WORK ITEM ▸
Which lines of the data contain the string "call"? Copy every one of them.

[Opening PROVIDED DATA section]

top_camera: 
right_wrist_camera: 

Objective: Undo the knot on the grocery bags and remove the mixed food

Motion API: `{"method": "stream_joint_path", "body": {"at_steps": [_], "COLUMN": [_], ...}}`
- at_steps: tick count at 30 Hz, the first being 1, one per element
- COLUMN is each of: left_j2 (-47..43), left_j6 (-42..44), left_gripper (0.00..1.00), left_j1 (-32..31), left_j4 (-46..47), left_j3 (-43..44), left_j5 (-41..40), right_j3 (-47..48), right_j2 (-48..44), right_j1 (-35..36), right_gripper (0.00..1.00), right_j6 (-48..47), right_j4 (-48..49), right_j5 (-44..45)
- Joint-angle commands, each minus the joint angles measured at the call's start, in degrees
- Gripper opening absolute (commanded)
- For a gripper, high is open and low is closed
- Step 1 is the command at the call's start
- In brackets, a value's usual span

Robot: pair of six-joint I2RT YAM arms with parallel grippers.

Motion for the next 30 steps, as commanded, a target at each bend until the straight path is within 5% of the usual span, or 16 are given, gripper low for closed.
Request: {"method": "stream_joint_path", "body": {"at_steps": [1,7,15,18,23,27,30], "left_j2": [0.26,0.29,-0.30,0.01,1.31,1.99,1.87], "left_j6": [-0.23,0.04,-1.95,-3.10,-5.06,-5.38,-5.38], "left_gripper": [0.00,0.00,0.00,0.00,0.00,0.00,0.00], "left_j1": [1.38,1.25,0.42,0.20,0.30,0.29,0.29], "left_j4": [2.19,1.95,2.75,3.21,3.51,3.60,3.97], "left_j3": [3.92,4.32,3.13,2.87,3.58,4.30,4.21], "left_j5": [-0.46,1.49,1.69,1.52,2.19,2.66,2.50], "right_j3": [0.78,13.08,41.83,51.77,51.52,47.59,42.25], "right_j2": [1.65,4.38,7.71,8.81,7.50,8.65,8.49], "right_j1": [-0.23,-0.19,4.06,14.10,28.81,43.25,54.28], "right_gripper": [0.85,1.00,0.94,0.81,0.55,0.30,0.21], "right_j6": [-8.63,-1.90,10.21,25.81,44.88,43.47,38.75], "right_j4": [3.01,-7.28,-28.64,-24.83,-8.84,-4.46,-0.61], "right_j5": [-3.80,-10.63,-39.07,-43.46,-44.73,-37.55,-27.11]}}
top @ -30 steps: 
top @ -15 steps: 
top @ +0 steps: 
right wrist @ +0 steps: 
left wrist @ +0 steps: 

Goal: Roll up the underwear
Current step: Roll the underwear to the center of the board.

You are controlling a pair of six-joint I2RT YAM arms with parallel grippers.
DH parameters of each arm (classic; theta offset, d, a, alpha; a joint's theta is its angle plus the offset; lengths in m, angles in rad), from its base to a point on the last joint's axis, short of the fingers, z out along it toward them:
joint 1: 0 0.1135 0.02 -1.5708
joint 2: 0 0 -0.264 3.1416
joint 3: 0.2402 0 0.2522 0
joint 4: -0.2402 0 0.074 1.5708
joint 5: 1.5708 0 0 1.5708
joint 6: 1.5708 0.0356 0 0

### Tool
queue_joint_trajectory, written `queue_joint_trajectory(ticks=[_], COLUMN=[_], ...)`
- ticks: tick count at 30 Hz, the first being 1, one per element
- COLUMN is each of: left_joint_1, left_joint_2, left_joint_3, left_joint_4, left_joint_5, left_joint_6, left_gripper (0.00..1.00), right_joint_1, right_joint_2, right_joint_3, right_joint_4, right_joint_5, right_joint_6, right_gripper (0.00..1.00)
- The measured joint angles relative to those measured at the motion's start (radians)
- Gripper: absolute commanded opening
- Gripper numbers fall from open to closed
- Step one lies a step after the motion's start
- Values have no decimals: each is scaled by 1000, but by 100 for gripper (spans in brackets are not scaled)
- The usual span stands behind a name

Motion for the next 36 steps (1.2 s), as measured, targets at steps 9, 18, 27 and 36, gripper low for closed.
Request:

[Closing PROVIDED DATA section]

SOLUTION TO THIS EXERCISE ▸
- Joint-angle commands, each minus the joint angles measured at the call's start, in degrees
- Step 1 is the command at the call's start

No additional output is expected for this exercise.